What you should do -> Print the data again, exactly.

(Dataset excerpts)
········

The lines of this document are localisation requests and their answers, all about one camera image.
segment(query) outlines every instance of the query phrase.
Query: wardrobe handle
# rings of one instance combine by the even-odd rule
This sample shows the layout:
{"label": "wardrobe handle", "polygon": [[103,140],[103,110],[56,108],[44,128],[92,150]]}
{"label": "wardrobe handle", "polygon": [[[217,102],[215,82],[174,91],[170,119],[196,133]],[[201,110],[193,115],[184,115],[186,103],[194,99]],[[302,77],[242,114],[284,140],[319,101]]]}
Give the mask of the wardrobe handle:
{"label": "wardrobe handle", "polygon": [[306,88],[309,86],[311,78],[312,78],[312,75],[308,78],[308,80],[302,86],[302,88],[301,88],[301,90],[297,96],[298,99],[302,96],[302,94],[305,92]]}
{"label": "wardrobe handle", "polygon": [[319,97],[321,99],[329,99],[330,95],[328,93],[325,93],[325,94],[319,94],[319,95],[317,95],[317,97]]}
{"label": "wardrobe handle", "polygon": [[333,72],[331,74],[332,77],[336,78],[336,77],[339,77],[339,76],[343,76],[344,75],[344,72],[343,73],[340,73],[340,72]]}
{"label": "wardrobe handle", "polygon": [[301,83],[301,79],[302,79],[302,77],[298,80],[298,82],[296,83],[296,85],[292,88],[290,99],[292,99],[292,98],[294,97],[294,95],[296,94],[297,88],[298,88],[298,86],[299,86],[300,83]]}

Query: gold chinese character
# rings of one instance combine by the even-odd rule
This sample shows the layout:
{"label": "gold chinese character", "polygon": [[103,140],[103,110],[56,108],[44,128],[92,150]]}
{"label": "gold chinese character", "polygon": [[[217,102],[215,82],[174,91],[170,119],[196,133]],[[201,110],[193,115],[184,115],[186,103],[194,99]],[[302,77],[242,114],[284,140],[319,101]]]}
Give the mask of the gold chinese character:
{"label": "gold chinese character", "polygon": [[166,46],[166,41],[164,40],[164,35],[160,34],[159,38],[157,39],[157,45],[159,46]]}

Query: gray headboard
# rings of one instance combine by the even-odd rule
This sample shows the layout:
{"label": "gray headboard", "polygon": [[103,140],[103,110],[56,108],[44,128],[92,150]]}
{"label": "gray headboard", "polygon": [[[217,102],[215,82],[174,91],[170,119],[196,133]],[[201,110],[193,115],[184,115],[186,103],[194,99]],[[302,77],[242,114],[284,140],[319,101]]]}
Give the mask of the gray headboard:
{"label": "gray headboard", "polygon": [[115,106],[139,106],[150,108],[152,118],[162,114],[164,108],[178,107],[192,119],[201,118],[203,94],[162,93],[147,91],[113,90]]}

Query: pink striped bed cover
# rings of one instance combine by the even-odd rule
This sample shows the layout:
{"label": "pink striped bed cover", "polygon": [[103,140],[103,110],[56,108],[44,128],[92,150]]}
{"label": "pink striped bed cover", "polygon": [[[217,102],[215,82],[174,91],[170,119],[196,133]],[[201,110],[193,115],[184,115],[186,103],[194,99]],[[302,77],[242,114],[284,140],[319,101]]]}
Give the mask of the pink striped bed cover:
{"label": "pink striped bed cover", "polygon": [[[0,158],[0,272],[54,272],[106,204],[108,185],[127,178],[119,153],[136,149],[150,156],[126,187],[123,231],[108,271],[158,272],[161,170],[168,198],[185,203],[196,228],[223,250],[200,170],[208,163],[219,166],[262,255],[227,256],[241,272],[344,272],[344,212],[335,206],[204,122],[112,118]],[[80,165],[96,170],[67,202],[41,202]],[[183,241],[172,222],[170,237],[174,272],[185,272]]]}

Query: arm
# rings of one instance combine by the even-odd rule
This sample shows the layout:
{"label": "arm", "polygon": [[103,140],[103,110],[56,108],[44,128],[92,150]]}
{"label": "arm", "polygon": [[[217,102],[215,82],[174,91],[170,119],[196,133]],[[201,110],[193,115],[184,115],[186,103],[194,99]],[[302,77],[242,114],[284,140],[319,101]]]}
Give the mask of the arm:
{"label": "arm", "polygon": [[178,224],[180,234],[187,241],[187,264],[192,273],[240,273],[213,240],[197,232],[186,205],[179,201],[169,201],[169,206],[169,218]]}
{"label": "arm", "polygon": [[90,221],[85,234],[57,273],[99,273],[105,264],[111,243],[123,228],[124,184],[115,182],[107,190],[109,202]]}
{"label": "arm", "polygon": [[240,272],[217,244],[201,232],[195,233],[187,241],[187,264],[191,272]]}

········

Response ->
The lines of this document are localisation requests and their answers, all about one camera image.
segment(query) outlines every instance of the query phrase.
Query: wardrobe handle
# rings of one instance combine by the even-odd rule
This sample shows the layout:
{"label": "wardrobe handle", "polygon": [[103,140],[103,110],[56,108],[44,128],[92,150]]}
{"label": "wardrobe handle", "polygon": [[[217,102],[215,82],[174,91],[170,119],[196,133]],[[201,110],[193,115],[184,115],[186,103],[194,99]],[[302,77],[242,114],[284,140],[319,101]]]}
Give the mask of the wardrobe handle:
{"label": "wardrobe handle", "polygon": [[306,88],[309,86],[311,78],[312,78],[312,75],[308,78],[308,80],[302,86],[302,88],[301,88],[301,90],[297,96],[298,99],[302,96],[302,94],[305,92]]}
{"label": "wardrobe handle", "polygon": [[319,97],[321,99],[329,99],[330,95],[328,93],[325,93],[325,94],[319,94],[319,95],[317,95],[317,97]]}
{"label": "wardrobe handle", "polygon": [[333,72],[331,74],[332,77],[336,78],[336,77],[339,77],[339,76],[343,76],[344,75],[344,72],[343,73],[340,73],[340,72]]}
{"label": "wardrobe handle", "polygon": [[301,83],[301,79],[302,79],[302,77],[298,80],[298,82],[296,83],[296,85],[292,88],[290,99],[292,99],[292,98],[294,97],[294,95],[296,94],[297,88],[298,88],[298,86],[299,86],[300,83]]}

Query: gold chinese character
# rings of one instance combine by the even-odd rule
This sample shows the layout:
{"label": "gold chinese character", "polygon": [[103,140],[103,110],[56,108],[44,128],[92,150]]}
{"label": "gold chinese character", "polygon": [[[217,102],[215,82],[174,91],[170,119],[196,133]],[[201,110],[193,115],[184,115],[186,103],[194,99]],[[302,77],[242,114],[284,140],[319,101]]]}
Give the mask of the gold chinese character:
{"label": "gold chinese character", "polygon": [[166,46],[166,41],[164,40],[164,35],[160,34],[159,38],[157,39],[157,45],[159,46]]}

Query: gray headboard
# rings of one instance combine by the even-odd rule
This sample shows the layout:
{"label": "gray headboard", "polygon": [[103,140],[103,110],[56,108],[44,128],[92,150]]}
{"label": "gray headboard", "polygon": [[[217,102],[215,82],[174,91],[170,119],[196,133]],[[201,110],[193,115],[184,115],[186,103],[194,99]],[[302,77],[242,114],[284,140],[319,101]]]}
Give the mask of the gray headboard:
{"label": "gray headboard", "polygon": [[115,106],[139,106],[150,108],[152,118],[162,114],[164,108],[178,107],[192,119],[201,118],[203,94],[162,93],[147,91],[113,90]]}

Query: pink striped bed cover
# rings of one instance combine by the even-odd rule
This sample shows the layout:
{"label": "pink striped bed cover", "polygon": [[103,140],[103,110],[56,108],[44,128],[92,150]]}
{"label": "pink striped bed cover", "polygon": [[[217,102],[215,82],[174,91],[170,119],[196,133]],[[201,110],[193,115],[184,115],[186,103],[194,99]],[[302,77],[242,114],[284,140],[319,101]]]}
Give the mask of the pink striped bed cover:
{"label": "pink striped bed cover", "polygon": [[[0,158],[0,272],[54,272],[106,204],[108,185],[127,178],[119,153],[136,149],[150,156],[126,187],[123,231],[108,271],[158,272],[161,170],[168,198],[185,203],[196,228],[223,250],[200,170],[208,163],[219,166],[262,255],[227,256],[241,272],[344,272],[344,212],[335,206],[204,122],[112,118]],[[80,165],[96,170],[67,202],[41,202]],[[183,241],[172,222],[170,237],[174,272],[185,272]]]}

Query: arm
# rings of one instance combine by the even-odd rule
This sample shows the layout:
{"label": "arm", "polygon": [[103,140],[103,110],[56,108],[44,128],[92,150]]}
{"label": "arm", "polygon": [[[217,102],[215,82],[174,91],[170,119],[196,133]],[[201,110],[193,115],[184,115],[186,103],[194,99]],[[302,77],[242,114],[284,140],[319,101]]]}
Give the mask of the arm:
{"label": "arm", "polygon": [[178,224],[180,234],[187,241],[187,264],[192,273],[240,273],[213,240],[197,232],[186,205],[179,201],[169,201],[169,206],[169,218]]}
{"label": "arm", "polygon": [[90,221],[85,234],[57,273],[99,273],[105,264],[111,243],[123,228],[124,184],[115,182],[107,190],[109,202]]}
{"label": "arm", "polygon": [[240,272],[217,244],[201,232],[195,233],[187,241],[187,264],[191,272]]}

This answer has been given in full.